Madame Patricia HOARAU, Conseiller, a fait un rapport oral à l’audience, avant les plaidoiries.
Ces magistrats ont rendu compte des plaidoiries dans le délibéré de la cour, composée de :
Madame Hélène GIAMI, Conseiller, faisant fontion de Président de chambre
Madame Laetitia VIGNON, Conseiller
Madame Patricia HOARAU, Conseiller
Greffier lors des débats : Madame Danielle PANDOLFI.
Les parties ont été avisées que le prononcé de la décision aurait lieu par mise à disposition au greffe le 26 Janvier 2023..
ARRÊT
Contradictoire,
Prononcé par mise à disposition au greffe le 26 Janvier 2023.
Signé par Madame Laetitia VIGNON, Conseiller pour Madame Hélène GIAMI, Conseiller, faisant fontion de Président de chambre empéchée et Madame Danielle PANDOLFI, greffier auquel la minute de la décision a été remise par le magistrat signataire.
***
FAITS et PROCEDURE – MOYENS et PRETENTIONS DES PARTIES
Mme [O] [V] épouse [X] est propriétaires des lots n°30, 31, 35, 62 et 64 au sein du bâtiment B de l’ensemble immobilier dénommé [Adresse 3] situé à [Localité 6], le lot n°64 disposant de la jouissance exclusive du jardin partie commune d’une superficie d’environ 280 m² situé à l’Ouest du bâtiment B, Elle a entrepris des travaux dans ledit jardin en 2008, puis en 2014.
M. [H] [R] et Mme [W] [R] sont propriétaires d’une maison qui surplombe ce jardin, les deux parcelles étant séparées par un mur.
Se plaignant de désordres affectant ce mur, M. et Mme [R] ont sur assignation du 30 avril 2015, obtenu par ordonnance de référé du 20 octobre 2015, la désignation de l’expert [I] [K], qui a déposé son rapport d’expertise le 14 avril 2019.
Par exploit du 23 décembre 2019, M. et Mme [R] ont fait citer Mme [X] et le syndicat des copropriétaires devant le tribunal de grande instance de Nice aux fins d’obtenir sa condamnation à leur verser la somme de 25 000 euros à titre de dommages et intérêts.
Mme [X] a soulevé un incident tiré de la prescription de l’action de M. et Mme [R].

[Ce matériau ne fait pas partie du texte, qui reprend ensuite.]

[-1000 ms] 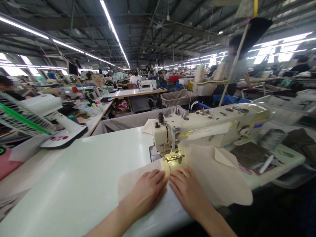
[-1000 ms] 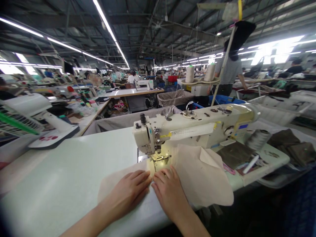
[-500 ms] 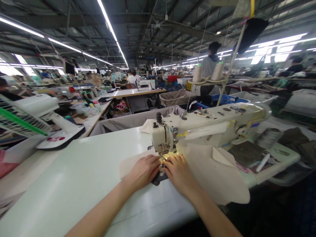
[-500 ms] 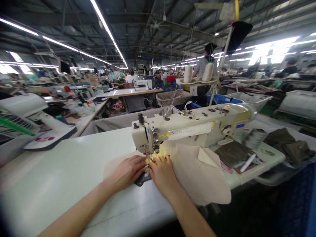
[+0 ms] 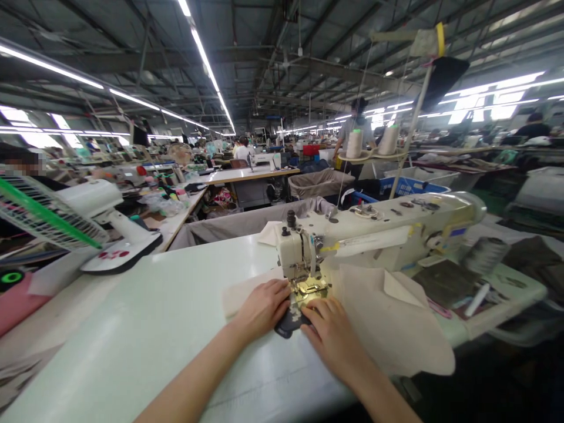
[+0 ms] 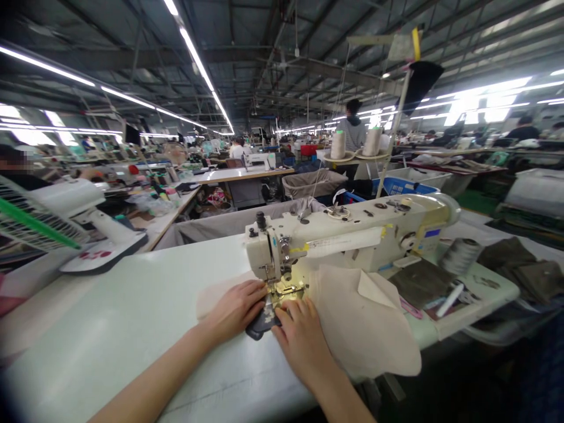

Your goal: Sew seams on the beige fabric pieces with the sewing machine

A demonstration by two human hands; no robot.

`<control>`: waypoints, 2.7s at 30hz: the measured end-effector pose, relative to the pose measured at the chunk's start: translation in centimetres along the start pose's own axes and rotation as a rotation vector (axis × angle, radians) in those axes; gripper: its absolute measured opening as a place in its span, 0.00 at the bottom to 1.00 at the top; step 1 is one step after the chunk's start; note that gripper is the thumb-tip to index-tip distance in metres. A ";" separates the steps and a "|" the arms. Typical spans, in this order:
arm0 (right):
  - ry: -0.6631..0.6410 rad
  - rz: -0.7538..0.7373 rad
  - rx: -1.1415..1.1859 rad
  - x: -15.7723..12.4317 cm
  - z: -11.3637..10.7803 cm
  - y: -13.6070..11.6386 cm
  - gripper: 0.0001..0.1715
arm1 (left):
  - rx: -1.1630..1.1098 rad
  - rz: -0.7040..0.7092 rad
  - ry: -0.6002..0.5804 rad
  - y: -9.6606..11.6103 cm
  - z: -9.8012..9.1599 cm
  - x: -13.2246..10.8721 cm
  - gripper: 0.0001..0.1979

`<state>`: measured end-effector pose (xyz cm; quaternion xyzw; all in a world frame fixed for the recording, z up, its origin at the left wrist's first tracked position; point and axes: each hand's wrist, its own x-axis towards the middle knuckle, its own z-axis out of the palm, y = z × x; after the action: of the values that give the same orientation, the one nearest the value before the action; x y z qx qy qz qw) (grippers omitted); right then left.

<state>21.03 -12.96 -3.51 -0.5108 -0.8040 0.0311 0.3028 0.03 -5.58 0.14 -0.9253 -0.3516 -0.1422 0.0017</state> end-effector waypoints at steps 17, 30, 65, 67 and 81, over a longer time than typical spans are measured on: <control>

Par ordonnance de mise en état du 26 octobre 2021, le juge de la mise en état a :
— dit que Mme [X] et le syndicat des copropriétaires sont recevables à invoquer une fin de non-recevoir tirée de la prescription,
— dit que les demandes formées par M. et Mme [R] sont recevables comme n’étant pas prescrites,
— débouté Mme [X] et le syndicat des copropriétaires de l’ensemble de leurs demandes,
— condamné Mme [X] à verser à M. et Mme [R] la somme de 1 000 euros sur le fondement des dispositions de l’article 700 du code de procédure civile,
— dit n’y avoir lieu à écarter l’exécution provisoire,
— condamné Mme [X] aux dépens de l’instance,
— débouté les parties de leurs demandes plus amples ou contraires.
Pour statuer ainsi le juge de la mise en état a considéré :
— que l’exception de prescription constitue une fin de non-recevoir, pouvant être soulevée en tout état de la procédure,
— que les actions personnelles ou mobilières se prescrivent par cinq ans à compter du jour où le titulaire d’un droit a connu ou aurait dû connaître les faits lui permettant de l’exercer et qu’en l’espèce la mission confiée à l’expert désigné par ordonnance de référé, a permis de déterminer l’origine des désordres allégués et d’établir les responsabilités de chacun, que l’acte introductif d’instance est intervenu dans un temps voisin du dépôt des conclusions de l’expertise judiciaire.
Mme [X] a relevé appel de cette ordonnance, le 12 novembre 2021, en vue de sa réformation, en ce qu’elle :
— a dit que les demandes formées par M. et Mme [R] ne sont pas prescrites,
— l’a déboutée de l’ensemble de ses demandes,
— l’a condamnée à verser à M. et Mme [R] la somme de 1 000 euros sur le fondement des dispositions de l’article 700 du code de procédure civile,
— l’a condamnée aux dépens de l’instance.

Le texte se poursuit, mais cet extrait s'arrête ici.